About this exercise.
Go through the entries below and print, exactly, the lines starting at the one with "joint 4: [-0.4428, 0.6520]" and ending at the one with "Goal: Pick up", keeping both ends and no others.

Records supplied.

----------------------------------------

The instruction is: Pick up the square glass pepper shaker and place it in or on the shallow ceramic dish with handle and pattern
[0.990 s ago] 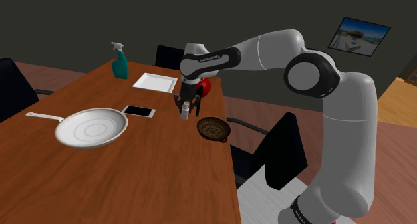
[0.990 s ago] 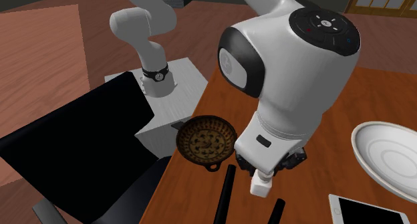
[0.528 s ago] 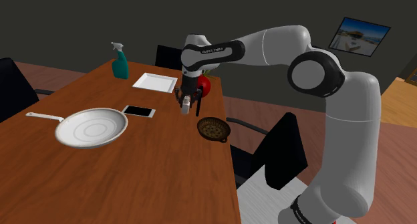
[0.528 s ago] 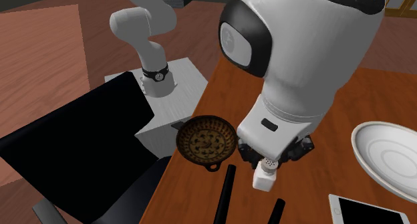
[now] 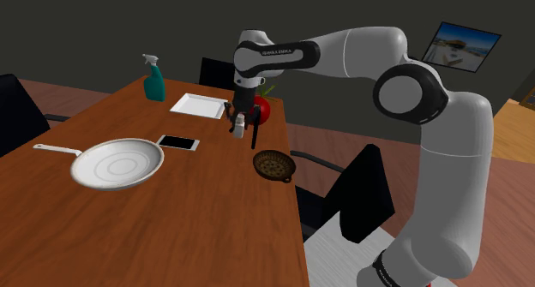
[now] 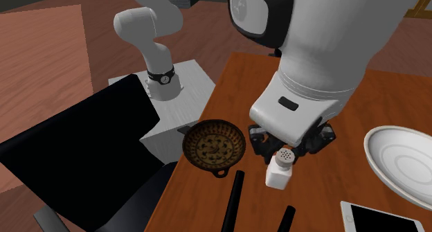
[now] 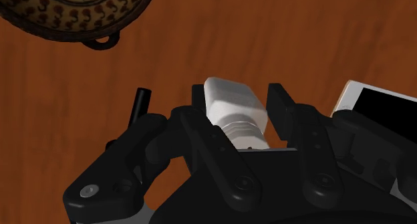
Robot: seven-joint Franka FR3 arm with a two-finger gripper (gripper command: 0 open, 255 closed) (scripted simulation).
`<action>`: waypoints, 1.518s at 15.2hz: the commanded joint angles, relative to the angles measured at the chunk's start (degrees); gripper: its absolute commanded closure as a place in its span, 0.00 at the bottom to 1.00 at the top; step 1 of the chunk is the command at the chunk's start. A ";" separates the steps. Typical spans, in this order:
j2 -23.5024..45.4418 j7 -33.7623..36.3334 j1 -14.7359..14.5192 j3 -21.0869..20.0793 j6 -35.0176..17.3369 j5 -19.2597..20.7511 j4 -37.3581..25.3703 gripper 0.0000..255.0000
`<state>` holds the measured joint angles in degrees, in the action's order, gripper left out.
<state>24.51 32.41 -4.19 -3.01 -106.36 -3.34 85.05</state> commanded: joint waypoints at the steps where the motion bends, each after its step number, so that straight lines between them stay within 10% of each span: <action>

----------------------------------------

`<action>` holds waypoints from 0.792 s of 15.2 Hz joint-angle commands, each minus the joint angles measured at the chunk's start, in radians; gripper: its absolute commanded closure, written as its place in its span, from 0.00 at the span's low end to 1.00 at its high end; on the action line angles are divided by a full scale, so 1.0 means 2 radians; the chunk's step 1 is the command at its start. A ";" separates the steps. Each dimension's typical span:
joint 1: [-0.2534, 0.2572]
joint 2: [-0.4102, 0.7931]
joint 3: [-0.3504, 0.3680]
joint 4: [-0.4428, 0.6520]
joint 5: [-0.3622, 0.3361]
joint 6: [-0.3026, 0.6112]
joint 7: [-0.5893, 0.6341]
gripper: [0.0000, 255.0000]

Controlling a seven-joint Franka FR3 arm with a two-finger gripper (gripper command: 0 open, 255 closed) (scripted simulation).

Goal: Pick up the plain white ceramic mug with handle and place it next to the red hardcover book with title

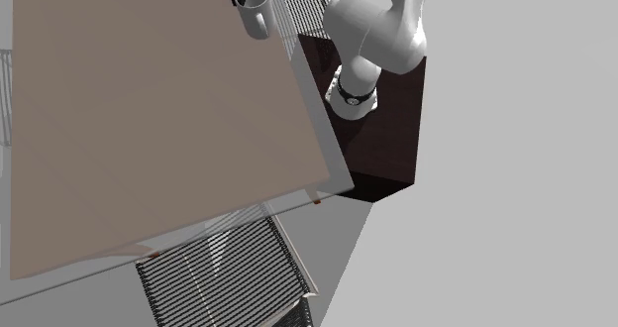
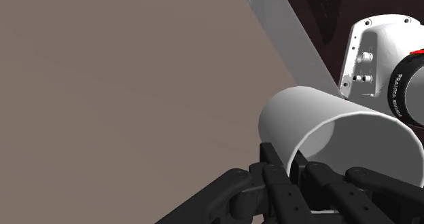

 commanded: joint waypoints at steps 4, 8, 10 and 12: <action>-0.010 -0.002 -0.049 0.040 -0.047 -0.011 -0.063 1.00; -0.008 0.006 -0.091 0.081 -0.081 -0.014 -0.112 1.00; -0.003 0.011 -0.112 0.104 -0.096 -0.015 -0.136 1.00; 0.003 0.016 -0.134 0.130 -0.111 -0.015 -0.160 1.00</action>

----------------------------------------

Task output.
joint 4: [-0.4428, 0.6520]
joint 5: [-0.3622, 0.3361]
joint 6: [-0.3026, 0.6112]
joint 7: [-0.5893, 0.6341]
gripper: [0.0000, 255.0000]

Controlling a seven-joint Franka FR3 arm with a two-finger gripper (gripper command: 0 open, 255 closed) (scripted simulation).

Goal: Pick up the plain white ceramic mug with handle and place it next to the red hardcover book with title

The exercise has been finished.